Depuis quatre ans, les deux leaders de la téléphonie ont lancé chacun un service de finance mobile. Les utilisateurs d’Orange money ou d’MTN Mobile ne sont donc plus obligés de passer par un tenancier de call-box pour avoir du crédit. « Quelle que soit l’heure, à partir de mon compte mobile, j’achète directement du crédit, pourvu que j’ai de l’argent dans mon compte », jubile l’utilisatrice Béatrice Ndebi. Le gain de temps et la facilité de ce service ne sont pas les seules raisons de son succès. En effet, les bonus sont importants en achetant son crédit depuis son portable. Les opérateurs français et sud-africain offrent un bonus de crédit intra-réseau équivalent au montant du crédit acheté. De plus, chez MTN, chaque dépôt d’argent dans votre porte-monnaie mobile vous donne droit à des bonus en crédit. Chez Orange, chaque achat réglé via le paiement marchand, donne droit à une prime en crédit. Certains consommateurs passent ainsi plusieurs mois sans s’arrêter à un call-box. 

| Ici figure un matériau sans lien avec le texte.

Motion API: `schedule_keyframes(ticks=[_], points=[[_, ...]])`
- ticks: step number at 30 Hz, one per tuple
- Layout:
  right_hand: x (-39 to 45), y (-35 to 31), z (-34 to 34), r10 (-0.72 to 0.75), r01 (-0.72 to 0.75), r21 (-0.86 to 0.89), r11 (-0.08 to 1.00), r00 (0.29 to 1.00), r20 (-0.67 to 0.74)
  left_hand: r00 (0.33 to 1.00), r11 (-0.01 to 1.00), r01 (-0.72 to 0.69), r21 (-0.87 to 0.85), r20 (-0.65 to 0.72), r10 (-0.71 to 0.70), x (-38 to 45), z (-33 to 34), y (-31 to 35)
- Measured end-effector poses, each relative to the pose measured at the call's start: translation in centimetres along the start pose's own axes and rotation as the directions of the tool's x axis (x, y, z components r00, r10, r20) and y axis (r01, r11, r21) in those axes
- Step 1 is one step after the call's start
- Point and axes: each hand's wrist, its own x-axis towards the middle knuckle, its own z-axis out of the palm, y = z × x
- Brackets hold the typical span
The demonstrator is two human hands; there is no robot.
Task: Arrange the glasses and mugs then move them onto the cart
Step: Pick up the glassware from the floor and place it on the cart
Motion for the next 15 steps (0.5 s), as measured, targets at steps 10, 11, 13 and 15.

Qui n’a jamais vu ces panneaux en bois ou en papier plastifié présentant des offres de « super bonus » au frontispice des call-box ? 6 dollars d’achat et vous rechargiez votre portable pour 18 dollars ; tandis que 8 dollars donnaient droit à 30 dollars ou encore avec 24 dollars vous gagniez 50 dollars de recharge en communication… Prétextant les pressions du régulateur, qui insiste pour que les coûts des communications baissent, « les opérateurs en ont profité pour réduire à la baisse les marges des call-boxeurs. Et ces opérateurs se sont lancés eux-mêmes dans la distribution directe des bonus de crédit de communication aux consommateurs finaux », explique Rostant Tané, spécialiste des questions économiques. 

  

Mise à l’écart 

Une stratégie payante puisque plus aucun call-box ne propose de bonus à la recharge du crédit. L’opérateur Orange propose à ses clients de multiplier leur crédit : 4 cents de recharge donnent droit à 4 dollars de crédit ; 1,2 dollars pour 5 dollars. Tandis qu’à travers son logiciel « Easy Booster », MTN double, voire triple, les crédits pour les consommateurs de son réseau. Et pour enfoncer le clou et signifier aux gérants de call-box que l’heure a sonné, d’autres mécanismes de distribution se développent. Des partenariats sont noués par certains opérateurs de téléphonie avec une société de paris sportifs pour que les consommateurs finaux puissent recharger leur crédit dans les kiosques de paris. Aujourd’hui, même les stations-service distribuent du crédit, ce que certains bureaux de poste font aussi. 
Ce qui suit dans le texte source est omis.